> **About this exercise**
Exactly as written, reproduce the lines from the beginning of the data through the line containing "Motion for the"; the pictures are not reproduced.
──────────────────────────────
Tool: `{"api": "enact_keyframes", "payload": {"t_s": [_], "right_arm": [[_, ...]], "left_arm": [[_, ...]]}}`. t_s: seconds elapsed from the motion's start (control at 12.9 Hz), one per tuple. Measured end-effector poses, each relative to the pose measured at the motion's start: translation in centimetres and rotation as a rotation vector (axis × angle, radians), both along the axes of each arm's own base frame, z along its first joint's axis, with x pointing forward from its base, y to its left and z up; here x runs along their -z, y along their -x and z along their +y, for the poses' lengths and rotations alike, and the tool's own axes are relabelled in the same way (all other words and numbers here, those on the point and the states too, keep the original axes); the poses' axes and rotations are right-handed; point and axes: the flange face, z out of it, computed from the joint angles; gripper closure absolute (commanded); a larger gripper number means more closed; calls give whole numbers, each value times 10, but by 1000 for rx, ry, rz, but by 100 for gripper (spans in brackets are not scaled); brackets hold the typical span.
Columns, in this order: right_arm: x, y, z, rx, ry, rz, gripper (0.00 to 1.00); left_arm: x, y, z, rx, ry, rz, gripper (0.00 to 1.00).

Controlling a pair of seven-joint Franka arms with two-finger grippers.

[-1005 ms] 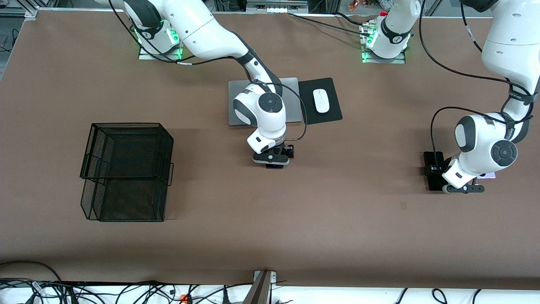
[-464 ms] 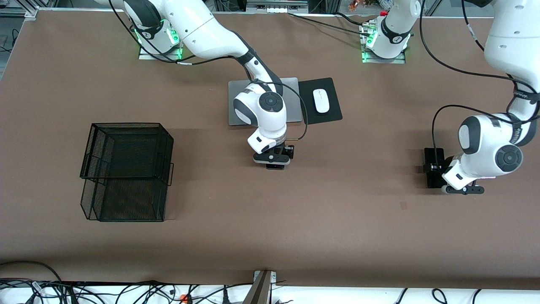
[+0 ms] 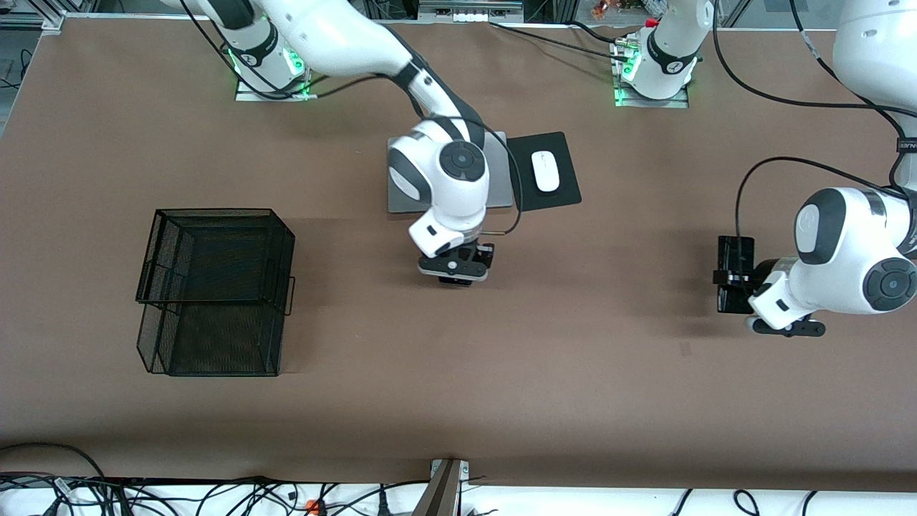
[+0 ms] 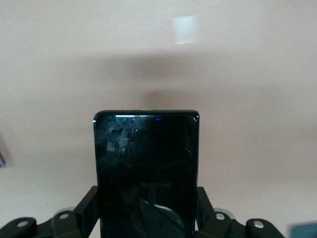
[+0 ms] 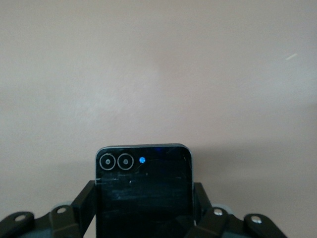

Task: Place phones with both arms
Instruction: 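Drop the phone in the basket while the left gripper moves the tall phone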

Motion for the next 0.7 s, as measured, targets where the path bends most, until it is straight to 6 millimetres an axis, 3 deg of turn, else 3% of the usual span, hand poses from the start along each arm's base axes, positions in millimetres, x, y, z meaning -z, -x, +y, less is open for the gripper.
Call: {"api": "enact_keyframes", "payload": {"t_s": [0.15,0.31,0.46,0.7], "right_arm": [[-51,-19,-42,-23,15,54,100],[-94,-41,-102,-48,38,107,100],[-117,-56,-166,-62,52,137,100],[-129,-57,-260,-103,90,181,100]], "left_arm": [[-16,-2,-44,5,18,-3,79],[-24,2,-88,12,42,-8,79],[-24,8,-136,25,95,7,79],[-11,15,-238,32,127,-13,80]]}}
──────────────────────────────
> **Task result**
Tool: `{"api": "enact_keyframes", "payload": {"t_s": [_], "right_arm": [[_, ...]], "left_arm": [[_, ...]]}}`. t_s: seconds elapsed from the motion's start (control at 12.9 Hz), one per tuple. Measured end-effector poses, each relative to the pose measured at the motion's start: translation in centimetres and rotation as a rotation vector (axis × angle, radians), both along the axes of each arm's own base frame, z along its first joint's axis, with x pointing forward from its base, y to its left and z up; here x runs along their -z, y along their -x and z along their +y, for the poses' lengths and rotations alike, and the tool's own axes are relabelled in the same way (all other words and numbers here, those on the point and the states too, keep the original axes); the poses' axes and rotations are right-handed; point and axes: the flange face, z out of it, computed from the joint angles; gripper closure absolute (commanded); a larger gripper number means more closed; calls give whole numbers, each value times 10, but by 1000 for rx, ry, rz, but by 100 for gripper (spans in brackets are not scaled); brackets hold the typical span.
Columns, in this order: right_arm: x, y, z, rx, ry, rz, gripper (0.00 to 1.00); left_arm: x, y, z, rx, ry, rz, gripper (0.00 to 1.00).

Controlling a pair of seven-joint Franka arms with two-finger grippers.

[-1005 ms] 
[-464 ms] 
[+0 ms] 
[+0 ms] 
[+0 ms] 

Task: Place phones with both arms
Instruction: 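Drop the phone in the basket while the left gripper moves the tall phone
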
Motion for the next 0.7 s, as measured, targets where the path bends most, until it is straight to 6 millimetres an axis, 3 deg of turn, else 3% of the usual span, hand poses from the start along each arm's base axes, positions in millimetres, x, y, z meaning -z, -x, +y, less is open for the gripper.

This response contains the complete answer.